* Activity *
Your answer should repeat every record verbatim.

* Provided data *
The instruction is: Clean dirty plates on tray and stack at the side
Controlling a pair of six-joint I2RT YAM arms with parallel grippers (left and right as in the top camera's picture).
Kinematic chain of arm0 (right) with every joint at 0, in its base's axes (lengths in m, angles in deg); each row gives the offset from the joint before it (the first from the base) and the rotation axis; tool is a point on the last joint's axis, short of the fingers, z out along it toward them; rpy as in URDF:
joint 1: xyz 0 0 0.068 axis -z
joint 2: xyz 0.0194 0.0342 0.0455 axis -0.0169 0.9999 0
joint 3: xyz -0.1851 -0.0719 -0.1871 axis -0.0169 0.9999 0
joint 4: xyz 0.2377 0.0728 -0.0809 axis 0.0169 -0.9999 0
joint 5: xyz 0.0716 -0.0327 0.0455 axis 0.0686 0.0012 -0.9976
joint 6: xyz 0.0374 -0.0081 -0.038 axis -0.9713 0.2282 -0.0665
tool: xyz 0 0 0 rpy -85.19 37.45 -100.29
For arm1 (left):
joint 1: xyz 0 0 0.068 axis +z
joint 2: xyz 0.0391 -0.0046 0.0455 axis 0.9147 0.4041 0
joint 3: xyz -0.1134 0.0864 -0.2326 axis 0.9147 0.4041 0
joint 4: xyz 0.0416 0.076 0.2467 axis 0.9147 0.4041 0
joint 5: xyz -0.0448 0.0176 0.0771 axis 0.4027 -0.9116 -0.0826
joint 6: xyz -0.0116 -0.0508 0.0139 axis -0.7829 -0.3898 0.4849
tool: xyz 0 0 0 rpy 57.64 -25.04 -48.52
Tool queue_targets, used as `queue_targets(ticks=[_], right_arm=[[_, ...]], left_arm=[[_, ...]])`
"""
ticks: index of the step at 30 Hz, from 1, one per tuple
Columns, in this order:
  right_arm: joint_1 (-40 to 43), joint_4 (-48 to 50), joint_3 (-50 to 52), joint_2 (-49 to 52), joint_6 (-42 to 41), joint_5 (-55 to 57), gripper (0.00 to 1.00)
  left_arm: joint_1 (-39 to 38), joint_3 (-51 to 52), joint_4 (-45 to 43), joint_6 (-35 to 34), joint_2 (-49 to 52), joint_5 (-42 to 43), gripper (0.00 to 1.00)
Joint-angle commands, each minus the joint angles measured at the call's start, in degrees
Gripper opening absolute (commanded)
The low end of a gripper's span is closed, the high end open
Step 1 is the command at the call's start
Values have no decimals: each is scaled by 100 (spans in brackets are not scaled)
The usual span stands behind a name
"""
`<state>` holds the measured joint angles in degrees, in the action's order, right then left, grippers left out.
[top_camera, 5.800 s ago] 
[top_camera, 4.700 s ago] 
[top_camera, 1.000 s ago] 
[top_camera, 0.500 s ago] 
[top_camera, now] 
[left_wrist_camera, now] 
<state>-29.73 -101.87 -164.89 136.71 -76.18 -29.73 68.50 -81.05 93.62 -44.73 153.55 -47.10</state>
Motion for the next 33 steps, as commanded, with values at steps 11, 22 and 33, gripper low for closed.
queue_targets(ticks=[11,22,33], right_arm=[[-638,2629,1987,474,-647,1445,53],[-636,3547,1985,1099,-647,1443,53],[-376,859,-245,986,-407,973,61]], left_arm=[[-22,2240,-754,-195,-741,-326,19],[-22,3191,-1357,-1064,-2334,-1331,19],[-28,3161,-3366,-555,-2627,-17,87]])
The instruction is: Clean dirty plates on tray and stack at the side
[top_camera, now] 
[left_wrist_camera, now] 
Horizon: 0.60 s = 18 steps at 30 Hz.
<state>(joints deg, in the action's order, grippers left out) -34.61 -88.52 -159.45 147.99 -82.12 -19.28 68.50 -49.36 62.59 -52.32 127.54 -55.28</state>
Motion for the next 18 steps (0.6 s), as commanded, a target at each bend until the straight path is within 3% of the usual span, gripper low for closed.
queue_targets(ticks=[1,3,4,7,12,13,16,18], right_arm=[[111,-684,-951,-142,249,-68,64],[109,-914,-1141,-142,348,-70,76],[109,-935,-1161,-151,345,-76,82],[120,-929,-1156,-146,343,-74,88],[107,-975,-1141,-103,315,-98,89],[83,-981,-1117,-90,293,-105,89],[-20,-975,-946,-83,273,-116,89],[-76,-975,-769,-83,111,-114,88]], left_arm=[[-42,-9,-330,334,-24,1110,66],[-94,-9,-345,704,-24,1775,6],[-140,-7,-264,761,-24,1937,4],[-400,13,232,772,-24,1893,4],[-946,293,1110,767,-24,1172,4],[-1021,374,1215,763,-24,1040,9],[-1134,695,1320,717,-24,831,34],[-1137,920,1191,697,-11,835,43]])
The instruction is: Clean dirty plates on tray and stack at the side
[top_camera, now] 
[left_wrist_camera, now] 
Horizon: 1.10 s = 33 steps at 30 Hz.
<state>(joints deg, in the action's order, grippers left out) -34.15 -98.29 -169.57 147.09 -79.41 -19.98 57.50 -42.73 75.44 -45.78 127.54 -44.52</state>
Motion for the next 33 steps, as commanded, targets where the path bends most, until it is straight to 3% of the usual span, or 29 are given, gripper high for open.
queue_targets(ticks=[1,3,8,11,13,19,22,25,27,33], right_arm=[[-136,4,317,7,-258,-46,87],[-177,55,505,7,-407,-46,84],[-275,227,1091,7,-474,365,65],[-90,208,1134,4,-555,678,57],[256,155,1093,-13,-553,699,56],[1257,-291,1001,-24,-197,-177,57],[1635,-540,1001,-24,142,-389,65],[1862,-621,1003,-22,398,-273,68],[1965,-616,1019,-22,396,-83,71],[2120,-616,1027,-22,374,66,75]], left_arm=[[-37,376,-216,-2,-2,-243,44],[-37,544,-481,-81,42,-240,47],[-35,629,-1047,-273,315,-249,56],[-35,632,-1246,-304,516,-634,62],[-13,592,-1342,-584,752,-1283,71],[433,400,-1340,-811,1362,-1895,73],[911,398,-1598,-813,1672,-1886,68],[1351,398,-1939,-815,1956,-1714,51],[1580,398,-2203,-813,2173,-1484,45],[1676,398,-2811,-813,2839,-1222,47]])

* Answer box *
The instruction is: Clean dirty plates on tray and stack at the side
Controlling a pair of six-joint I2RT YAM arms with parallel grippers (left and right as in the top camera's picture).
Kinematic chain of arm0 (right) with every joint at 0, in its base's axes (lengths in m, angles in deg); each row gives the offset from the joint before it (the first from the base) and the rotation axis; tool is a point on the last joint's axis, short of the fingers, z out along it toward them; rpy as in URDF:
joint 1: xyz 0 0 0.068 axis -z
joint 2: xyz 0.0194 0.0342 0.0455 axis -0.0169 0.9999 0
joint 3: xyz -0.1851 -0.0719 -0.1871 axis -0.0169 0.9999 0
joint 4: xyz 0.2377 0.0728 -0.0809 axis 0.0169 -0.9999 0
joint 5: xyz 0.0716 -0.0327 0.0455 axis 0.0686 0.0012 -0.9976
joint 6: xyz 0.0374 -0.0081 -0.038 axis -0.9713 0.2282 -0.0665
tool: xyz 0 0 0 rpy -85.19 37.45 -100.29
For arm1 (left):
joint 1: xyz 0 0 0.068 axis +z
joint 2: xyz 0.0391 -0.0046 0.0455 axis 0.9147 0.4041 0
joint 3: xyz -0.1134 0.0864 -0.2326 axis 0.9147 0.4041 0
joint 4: xyz 0.0416 0.076 0.2467 axis 0.9147 0.4041 0
joint 5: xyz -0.0448 0.0176 0.0771 axis 0.4027 -0.9116 -0.0826
joint 6: xyz -0.0116 -0.0508 0.0139 axis -0.7829 -0.3898 0.4849
tool: xyz 0 0 0 rpy 57.64 -25.04 -48.52
Tool queue_targets, used as `queue_targets(ticks=[_], right_arm=[[_, ...]], left_arm=[[_, ...]])`
"""
ticks: index of the step at 30 Hz, from 1, one per tuple
Columns, in this order:
  right_arm: joint_1 (-40 to 43), joint_4 (-48 to 50), joint_3 (-50 to 52), joint_2 (-49 to 52), joint_6 (-42 to 41), joint_5 (-55 to 57), gripper (0.00 to 1.00)
  left_arm: joint_1 (-39 to 38), joint_3 (-51 to 52), joint_4 (-45 to 43), joint_6 (-35 to 34), joint_2 (-49 to 52), joint_5 (-42 to 43), gripper (0.00 to 1.00)
Joint-angle commands, each minus the joint angles measured at the call's start, in degrees
Gripper opening absolute (commanded)
The low end of a gripper's span is closed, the high end open
Step 1 is the command at the call's start
Values have no decimals: each is scaled by 100 (spans in brackets are not scaled)
The usual span stands behind a name
"""
`<state>` holds the measured joint angles in degrees, in the action's order, right then left, grippers left out.
[top_camera, 5.800 s ago] 
[top_camera, 4.700 s ago] 
[top_camera, 1.000 s ago] 
[top_camera, 0.500 s ago] 
[top_camera, now] 
[left_wrist_camera, now] 
<state>-29.73 -101.87 -164.89 136.71 -76.18 -29.73 68.50 -81.05 93.62 -44.73 153.55 -47.10</state>
Motion for the next 33 steps, as commanded, with values at steps 11, 22 and 33, gripper low for closed.
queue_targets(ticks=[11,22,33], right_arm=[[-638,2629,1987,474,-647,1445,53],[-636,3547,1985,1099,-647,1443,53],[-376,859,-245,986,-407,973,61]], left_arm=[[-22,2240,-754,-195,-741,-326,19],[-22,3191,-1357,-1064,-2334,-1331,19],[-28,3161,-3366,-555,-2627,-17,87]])
The instruction is: Clean dirty plates on tray and stack at the side
[top_camera, now] 
[left_wrist_camera, now] 
Horizon: 0.60 s = 18 steps at 30 Hz.
<state>(joints deg, in the action's order, grippers left out) -34.61 -88.52 -159.45 147.99 -82.12 -19.28 68.50 -49.36 62.59 -52.32 127.54 -55.28</state>
Motion for the next 18 steps (0.6 s), as commanded, a target at each bend until the straight path is within 3% of the usual span, gripper low for closed.
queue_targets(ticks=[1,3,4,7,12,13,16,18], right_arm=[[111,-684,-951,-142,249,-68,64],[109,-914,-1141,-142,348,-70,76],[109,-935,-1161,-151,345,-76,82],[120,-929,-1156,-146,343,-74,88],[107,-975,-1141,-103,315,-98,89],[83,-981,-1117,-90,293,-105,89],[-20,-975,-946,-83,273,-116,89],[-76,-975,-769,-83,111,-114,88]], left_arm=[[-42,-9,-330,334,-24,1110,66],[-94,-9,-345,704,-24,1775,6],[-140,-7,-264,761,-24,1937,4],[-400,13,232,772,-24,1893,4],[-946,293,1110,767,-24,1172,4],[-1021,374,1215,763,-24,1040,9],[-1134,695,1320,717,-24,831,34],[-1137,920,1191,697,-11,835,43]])
The instruction is: Clean dirty plates on tray and stack at the side
[top_camera, now] 
[left_wrist_camera, now] 
Horizon: 1.10 s = 33 steps at 30 Hz.
<state>(joints deg, in the action's order, grippers left out) -34.15 -98.29 -169.57 147.09 -79.41 -19.98 57.50 -42.73 75.44 -45.78 127.54 -44.52</state>
Motion for the next 33 steps, as commanded, targets where the path bends most, until it is straight to 3% of the usual span, or 29 are given, gripper high for open.
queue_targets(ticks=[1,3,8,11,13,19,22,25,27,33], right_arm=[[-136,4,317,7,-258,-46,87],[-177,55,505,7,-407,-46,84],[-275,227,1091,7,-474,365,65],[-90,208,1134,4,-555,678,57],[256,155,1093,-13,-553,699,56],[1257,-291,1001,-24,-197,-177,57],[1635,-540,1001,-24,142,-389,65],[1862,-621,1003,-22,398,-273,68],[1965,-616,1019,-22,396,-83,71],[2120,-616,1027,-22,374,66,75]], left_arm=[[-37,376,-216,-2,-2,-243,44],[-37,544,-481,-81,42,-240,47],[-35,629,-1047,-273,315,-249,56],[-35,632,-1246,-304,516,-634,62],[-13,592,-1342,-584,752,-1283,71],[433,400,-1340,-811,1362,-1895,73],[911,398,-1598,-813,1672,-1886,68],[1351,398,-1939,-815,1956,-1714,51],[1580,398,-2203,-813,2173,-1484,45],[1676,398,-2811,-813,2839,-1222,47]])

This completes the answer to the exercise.